What the exercise asks:
List each line of the data that holds the string "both", please.

#####

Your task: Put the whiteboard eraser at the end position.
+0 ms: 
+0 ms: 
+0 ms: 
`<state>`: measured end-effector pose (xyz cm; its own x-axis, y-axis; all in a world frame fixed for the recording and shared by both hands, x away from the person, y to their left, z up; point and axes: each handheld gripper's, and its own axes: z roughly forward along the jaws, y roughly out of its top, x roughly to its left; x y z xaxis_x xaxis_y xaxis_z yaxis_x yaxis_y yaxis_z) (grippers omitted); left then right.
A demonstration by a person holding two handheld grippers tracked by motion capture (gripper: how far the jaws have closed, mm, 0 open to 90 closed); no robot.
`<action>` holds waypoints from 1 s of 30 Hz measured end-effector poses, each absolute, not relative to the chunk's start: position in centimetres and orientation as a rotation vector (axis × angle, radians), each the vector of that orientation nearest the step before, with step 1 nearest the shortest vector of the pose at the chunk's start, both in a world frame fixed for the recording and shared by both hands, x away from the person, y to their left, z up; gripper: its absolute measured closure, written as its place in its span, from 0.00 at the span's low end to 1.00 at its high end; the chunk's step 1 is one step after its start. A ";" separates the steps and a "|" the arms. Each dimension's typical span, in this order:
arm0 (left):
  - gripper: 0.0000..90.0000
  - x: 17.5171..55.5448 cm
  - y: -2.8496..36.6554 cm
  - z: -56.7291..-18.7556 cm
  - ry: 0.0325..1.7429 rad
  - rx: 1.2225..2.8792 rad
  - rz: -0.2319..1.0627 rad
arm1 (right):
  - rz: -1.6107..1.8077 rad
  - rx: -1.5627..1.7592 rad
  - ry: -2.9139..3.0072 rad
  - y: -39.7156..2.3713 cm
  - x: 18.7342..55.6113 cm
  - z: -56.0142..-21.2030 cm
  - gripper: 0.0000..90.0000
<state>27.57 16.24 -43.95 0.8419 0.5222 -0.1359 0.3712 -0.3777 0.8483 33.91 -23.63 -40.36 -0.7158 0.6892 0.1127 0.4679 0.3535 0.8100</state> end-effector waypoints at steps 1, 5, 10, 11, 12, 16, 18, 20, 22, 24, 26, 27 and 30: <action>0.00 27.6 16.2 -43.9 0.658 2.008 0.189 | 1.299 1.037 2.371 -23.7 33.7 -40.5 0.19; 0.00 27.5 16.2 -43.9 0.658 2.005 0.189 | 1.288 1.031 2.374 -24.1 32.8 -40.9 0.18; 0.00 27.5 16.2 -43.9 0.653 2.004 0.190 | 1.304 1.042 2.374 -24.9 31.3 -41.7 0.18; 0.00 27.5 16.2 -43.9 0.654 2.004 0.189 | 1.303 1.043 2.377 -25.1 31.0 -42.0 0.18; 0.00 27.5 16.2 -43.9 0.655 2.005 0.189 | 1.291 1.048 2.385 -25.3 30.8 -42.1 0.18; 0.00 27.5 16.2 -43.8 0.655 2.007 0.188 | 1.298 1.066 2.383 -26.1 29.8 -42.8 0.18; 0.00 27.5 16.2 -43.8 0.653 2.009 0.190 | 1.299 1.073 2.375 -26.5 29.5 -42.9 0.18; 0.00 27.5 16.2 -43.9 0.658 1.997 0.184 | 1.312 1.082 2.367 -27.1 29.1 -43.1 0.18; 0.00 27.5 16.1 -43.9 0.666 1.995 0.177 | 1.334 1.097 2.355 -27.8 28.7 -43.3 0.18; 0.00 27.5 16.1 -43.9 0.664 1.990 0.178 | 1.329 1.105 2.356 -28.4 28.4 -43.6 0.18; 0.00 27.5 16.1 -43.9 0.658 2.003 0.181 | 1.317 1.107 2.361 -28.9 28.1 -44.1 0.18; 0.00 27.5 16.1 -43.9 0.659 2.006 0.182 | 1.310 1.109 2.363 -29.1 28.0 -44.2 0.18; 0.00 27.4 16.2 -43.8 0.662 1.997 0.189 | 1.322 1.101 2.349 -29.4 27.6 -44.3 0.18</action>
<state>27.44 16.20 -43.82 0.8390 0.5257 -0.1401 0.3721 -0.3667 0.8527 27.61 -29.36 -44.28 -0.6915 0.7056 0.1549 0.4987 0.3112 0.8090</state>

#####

Finished task:
`<state>`: measured end-effector pose (xyz cm; its own x-axis, y-axis; all in a world frame fixed for the recording and shared by both hands, x away from the person, y to their left, z up; point and axes: each handheld gripper's, and its own axes: z roughly forward along the jaws, y roughly out of its top, x roughly to its left; x y z xaxis_x xaxis_y xaxis_z yaxis_x yaxis_y yaxis_z) (grippers omitted); left then right.
`<action>` holds waypoints from 1 s of 30 Hz measured end-effector poses, each absolute, not relative to the chunk's start: position in centimetres and orientation as a rotation vector (axis × angle, radians), each the vector of that orientation nearest the step before, with step 1 nearest the shortest vector of the pose at the chunk's start, both in a world frame fixed for the recording and shared by both hands, x away from the person, y to their left, z up; gripper: its absolute measured closure, written as its place in its span, from 0.00 at the span's low end to 1.00 at its high end; the chunk's step 1 is one step after its start. A ";" separates the steps and a "|" the arms. Each dimension's typical span, in this order:

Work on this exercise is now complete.